Live fires "no match" for 445 CES

  • Published
  • By Capt. Elizabeth Caraway
  • 445th Airlift Wing Public Affairs
Members of the 445th Civil Engineer Fire and Emergency Services flight are better equipped to fight flames and handle emergencies after receiving valuable instruction at the Dayton Fire Department Training Center on June 1. Training included live structural fires, rope rescue, and for the first time, natural gas leaks.

During the exercises, 33 firefighters--including 20 brand-new to the career field--donned full gear to extinguish a live fire inside the burn building. Each firefighter remarked on the extreme heat inside the blazing structure, estimated between 600-800 degrees, as well as the complete darkness. The fire gear keeps each person at a safe and "cool" 100 degrees.

For the first time, our firefighters also trained using the Natural Gas Training Facility, practicing approaching the flaming gas leak with two sets of firefighters manning two hoses, while a firefighter in between the two reaches in to turn off the gas. This scenario is especially dangerous because the fire never actually goes out as long as the gas is flowing.

Senior Master Sgt. Mark Young, 445th deputy fire chief, explained that these hands-on exercises are especially critical for reservists.

"We don't often get the opportunity to do this live training and this is a chance for us to get out from behind computers and fight fires in a more realistic setting," Young said. "We can put our skills to practical application, which is really important to prepare for deployments."

The 445th firefighters were instructed in all the exercises by fire Capt. Larry Ables, Dayton Fire Department.

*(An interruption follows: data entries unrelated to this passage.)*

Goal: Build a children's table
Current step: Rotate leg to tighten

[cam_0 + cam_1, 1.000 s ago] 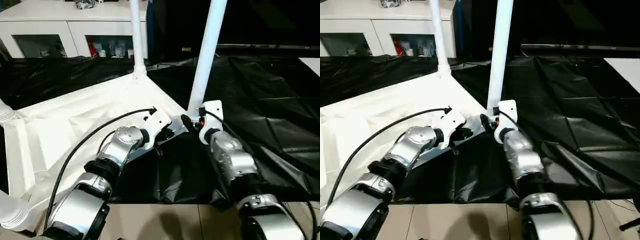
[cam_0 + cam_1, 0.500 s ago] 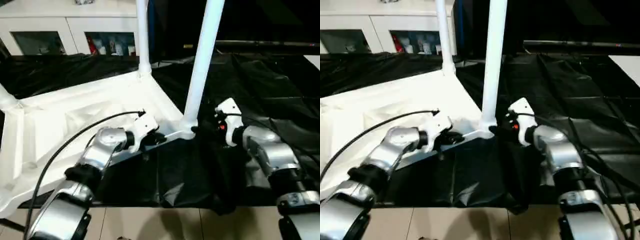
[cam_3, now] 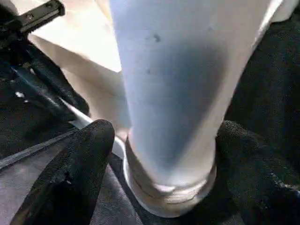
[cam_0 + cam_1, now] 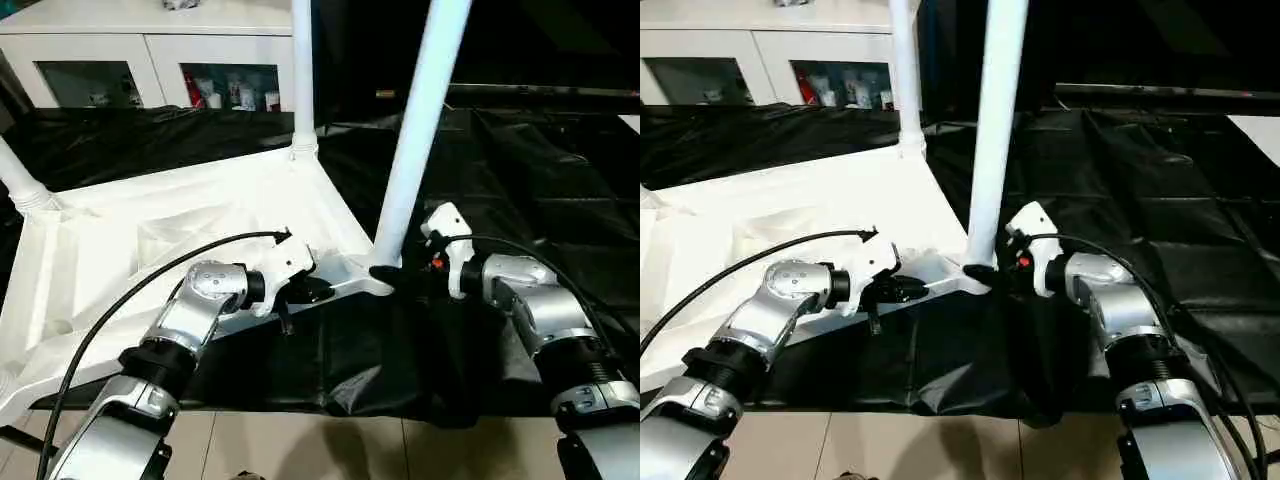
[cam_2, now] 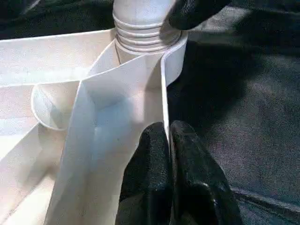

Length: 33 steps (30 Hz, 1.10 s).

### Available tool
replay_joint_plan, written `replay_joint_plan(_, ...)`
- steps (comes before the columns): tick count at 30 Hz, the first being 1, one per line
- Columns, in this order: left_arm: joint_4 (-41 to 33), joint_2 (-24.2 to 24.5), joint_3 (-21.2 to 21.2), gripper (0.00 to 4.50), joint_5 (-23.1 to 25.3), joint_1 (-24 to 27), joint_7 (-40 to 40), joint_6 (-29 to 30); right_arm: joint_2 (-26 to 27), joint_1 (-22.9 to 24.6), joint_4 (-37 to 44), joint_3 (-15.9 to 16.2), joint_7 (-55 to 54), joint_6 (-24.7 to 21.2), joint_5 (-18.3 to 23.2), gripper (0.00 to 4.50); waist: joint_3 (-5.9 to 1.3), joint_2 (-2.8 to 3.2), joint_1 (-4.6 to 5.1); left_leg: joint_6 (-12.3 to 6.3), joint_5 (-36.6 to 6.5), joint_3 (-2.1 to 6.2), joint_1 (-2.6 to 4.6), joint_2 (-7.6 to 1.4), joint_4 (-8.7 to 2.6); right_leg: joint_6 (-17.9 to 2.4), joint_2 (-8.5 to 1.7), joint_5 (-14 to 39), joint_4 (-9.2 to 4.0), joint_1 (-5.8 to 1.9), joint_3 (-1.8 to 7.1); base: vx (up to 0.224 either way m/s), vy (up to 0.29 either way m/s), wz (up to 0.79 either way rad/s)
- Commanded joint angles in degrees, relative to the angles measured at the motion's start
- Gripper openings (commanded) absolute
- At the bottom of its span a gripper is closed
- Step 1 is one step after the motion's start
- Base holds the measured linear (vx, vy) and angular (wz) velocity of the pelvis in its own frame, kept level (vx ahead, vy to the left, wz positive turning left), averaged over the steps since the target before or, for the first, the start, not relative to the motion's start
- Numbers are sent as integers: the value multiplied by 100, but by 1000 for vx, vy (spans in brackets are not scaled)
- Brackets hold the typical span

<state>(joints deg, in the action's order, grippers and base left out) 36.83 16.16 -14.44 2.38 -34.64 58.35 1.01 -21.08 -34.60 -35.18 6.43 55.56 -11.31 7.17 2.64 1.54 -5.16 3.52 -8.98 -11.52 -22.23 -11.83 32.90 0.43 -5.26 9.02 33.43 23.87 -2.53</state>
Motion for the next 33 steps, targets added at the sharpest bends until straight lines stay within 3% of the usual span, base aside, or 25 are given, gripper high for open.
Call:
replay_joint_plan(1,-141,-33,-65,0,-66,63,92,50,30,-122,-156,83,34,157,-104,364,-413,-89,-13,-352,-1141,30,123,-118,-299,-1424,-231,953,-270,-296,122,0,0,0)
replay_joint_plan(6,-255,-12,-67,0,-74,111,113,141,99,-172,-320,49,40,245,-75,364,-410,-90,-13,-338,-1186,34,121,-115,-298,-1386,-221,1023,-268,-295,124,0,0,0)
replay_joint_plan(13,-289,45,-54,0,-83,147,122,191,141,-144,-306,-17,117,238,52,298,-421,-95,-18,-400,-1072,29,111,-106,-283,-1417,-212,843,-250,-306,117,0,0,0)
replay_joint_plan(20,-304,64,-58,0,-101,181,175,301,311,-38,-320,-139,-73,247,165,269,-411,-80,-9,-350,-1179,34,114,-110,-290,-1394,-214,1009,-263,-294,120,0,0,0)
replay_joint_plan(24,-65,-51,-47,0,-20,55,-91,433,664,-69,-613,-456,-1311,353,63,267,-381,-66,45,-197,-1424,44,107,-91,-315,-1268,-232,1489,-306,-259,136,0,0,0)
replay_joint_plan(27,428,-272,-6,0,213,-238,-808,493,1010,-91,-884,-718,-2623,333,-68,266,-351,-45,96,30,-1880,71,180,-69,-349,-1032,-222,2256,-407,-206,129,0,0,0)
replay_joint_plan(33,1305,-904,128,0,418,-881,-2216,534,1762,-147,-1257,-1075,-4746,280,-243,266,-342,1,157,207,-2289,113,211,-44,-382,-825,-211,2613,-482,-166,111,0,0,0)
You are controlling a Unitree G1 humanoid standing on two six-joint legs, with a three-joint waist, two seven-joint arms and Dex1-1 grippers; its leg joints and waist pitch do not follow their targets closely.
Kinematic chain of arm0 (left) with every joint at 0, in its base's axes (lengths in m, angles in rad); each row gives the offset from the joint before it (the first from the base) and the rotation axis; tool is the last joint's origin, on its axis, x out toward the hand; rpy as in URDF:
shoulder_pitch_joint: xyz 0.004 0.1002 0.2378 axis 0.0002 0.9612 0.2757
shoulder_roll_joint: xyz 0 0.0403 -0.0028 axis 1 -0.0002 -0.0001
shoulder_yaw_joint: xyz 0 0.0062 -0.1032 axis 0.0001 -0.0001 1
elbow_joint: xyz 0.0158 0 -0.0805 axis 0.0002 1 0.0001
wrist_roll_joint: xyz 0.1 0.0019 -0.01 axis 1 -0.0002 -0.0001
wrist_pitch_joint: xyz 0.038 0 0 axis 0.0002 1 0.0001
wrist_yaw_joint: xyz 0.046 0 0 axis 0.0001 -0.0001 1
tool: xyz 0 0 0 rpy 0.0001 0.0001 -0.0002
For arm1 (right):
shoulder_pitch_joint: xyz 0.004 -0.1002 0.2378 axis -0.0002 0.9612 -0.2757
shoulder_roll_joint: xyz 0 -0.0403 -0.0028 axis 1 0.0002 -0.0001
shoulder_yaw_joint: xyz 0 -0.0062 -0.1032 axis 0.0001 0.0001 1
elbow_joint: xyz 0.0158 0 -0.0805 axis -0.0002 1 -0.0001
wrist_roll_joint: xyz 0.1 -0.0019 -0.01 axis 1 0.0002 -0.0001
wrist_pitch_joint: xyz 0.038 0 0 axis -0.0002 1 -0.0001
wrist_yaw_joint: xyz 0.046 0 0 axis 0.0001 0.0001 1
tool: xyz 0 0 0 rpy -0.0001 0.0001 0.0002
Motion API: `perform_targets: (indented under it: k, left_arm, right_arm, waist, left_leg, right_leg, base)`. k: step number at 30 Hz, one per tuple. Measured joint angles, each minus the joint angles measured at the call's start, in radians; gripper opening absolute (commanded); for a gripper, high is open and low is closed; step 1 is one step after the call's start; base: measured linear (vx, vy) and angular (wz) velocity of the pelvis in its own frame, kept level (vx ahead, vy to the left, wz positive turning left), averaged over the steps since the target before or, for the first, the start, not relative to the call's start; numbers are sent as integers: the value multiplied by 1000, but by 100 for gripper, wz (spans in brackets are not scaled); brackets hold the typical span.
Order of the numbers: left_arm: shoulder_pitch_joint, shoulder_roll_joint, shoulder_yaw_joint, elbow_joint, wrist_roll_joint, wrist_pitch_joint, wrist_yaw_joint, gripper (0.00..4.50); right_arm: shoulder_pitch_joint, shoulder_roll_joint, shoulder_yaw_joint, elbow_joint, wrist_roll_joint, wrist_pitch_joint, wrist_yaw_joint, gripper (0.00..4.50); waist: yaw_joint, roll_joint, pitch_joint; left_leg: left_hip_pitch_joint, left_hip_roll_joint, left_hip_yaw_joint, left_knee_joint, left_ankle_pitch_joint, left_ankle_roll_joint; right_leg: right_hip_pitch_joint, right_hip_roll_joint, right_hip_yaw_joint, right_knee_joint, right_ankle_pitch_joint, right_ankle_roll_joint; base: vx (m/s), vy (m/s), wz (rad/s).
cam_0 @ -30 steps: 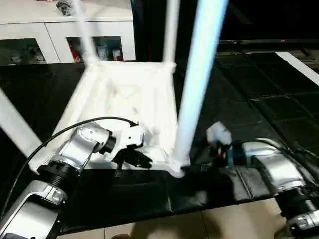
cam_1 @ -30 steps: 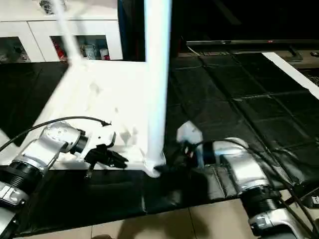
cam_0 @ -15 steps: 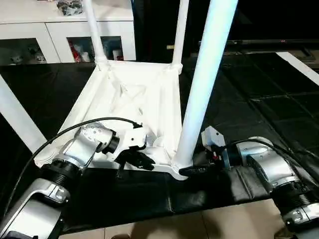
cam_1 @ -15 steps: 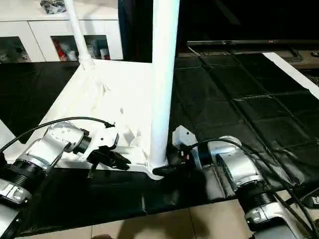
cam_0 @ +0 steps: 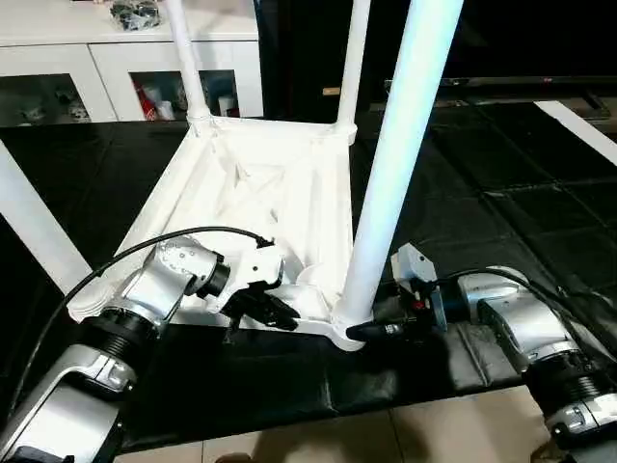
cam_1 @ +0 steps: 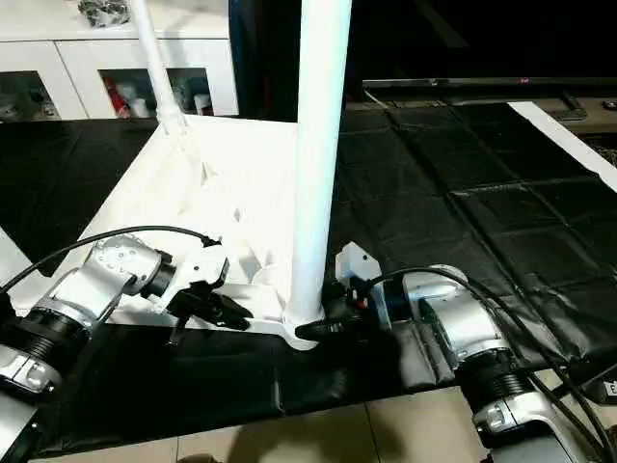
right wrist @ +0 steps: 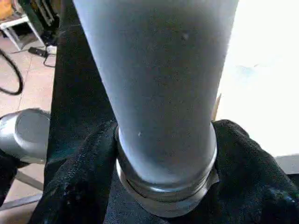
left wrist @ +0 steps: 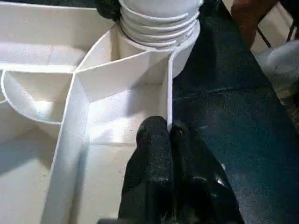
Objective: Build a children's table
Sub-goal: Rotate leg to tighten
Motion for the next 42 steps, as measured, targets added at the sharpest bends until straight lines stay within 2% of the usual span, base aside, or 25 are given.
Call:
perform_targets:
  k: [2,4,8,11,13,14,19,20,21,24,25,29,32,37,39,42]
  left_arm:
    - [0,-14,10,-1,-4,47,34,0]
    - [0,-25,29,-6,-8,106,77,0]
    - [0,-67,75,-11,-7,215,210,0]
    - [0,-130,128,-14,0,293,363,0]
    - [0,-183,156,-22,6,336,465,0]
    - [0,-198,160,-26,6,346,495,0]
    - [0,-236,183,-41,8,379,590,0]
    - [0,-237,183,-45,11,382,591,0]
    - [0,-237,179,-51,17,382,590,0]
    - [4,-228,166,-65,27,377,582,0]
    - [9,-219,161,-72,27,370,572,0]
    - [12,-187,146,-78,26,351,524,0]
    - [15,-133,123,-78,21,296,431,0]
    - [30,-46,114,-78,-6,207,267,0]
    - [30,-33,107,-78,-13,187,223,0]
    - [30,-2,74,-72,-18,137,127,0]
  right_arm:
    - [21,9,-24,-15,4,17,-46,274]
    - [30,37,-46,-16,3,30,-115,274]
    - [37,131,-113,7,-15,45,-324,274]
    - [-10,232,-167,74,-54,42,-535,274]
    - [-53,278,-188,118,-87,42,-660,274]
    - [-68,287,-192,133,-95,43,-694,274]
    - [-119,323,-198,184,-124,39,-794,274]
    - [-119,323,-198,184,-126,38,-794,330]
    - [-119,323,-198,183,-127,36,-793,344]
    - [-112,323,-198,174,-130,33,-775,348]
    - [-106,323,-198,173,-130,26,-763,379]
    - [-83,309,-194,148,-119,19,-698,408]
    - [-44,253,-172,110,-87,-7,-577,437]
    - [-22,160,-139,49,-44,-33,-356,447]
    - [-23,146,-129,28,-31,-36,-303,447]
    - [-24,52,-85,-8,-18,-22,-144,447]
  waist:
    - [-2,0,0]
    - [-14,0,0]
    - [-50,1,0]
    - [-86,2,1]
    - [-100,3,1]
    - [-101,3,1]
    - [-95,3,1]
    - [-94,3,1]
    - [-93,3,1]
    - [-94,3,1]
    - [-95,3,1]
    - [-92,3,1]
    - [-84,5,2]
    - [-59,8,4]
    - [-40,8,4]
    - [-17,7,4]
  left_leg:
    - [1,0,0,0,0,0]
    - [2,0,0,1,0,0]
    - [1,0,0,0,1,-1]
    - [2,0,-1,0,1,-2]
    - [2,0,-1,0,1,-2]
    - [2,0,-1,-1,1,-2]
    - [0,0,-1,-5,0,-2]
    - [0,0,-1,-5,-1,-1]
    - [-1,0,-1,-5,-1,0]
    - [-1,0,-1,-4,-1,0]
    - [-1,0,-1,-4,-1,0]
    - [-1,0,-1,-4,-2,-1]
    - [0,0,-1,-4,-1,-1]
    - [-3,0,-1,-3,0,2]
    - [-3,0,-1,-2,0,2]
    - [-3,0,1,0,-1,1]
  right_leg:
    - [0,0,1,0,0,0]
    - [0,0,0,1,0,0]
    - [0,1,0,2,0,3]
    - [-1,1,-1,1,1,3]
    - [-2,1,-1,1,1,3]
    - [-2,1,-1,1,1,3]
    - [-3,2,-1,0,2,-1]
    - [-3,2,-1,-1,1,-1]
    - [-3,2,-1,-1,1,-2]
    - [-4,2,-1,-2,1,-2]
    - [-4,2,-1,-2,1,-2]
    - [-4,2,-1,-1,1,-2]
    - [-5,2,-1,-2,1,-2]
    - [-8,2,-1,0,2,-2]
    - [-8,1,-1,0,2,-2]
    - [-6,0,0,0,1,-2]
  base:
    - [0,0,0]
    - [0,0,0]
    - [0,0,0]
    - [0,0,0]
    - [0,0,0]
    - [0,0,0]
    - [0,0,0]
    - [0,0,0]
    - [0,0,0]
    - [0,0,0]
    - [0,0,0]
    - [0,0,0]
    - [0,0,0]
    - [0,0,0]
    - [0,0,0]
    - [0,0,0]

"They had a great attitude coming in and have been approaching every task with enthusiasm," said Ables. "They're doing a great job with this training."

If not for the use of the Dayton's fire training facility, 445 FES members would have to travel to live fire training, said Chief Master Sgt. Willie Hooper, 445th fire chief. "Using this facility saves the Air Force thousands of dollars and we benefit because it's a really high-quality facility."

The 13-acre Dayton Fire Training Center was one of the most cutting-edge in the nation when it opened in the 1960s, explained Ables, and remains a top-notch facility today. The training tower, built in 1964, is comprised of multiple floors for training in ladders and rappelling. The 445 firefighters underwent "Save Your Own" training in the tower; a firefighter simulated falling through a hole in the floor and had to be rescued by fellow Airmen with rope, or in one case, a length of looped fire hose.

All the firefighters said they learned something new during the course of the training and felt more prepared for future challenges.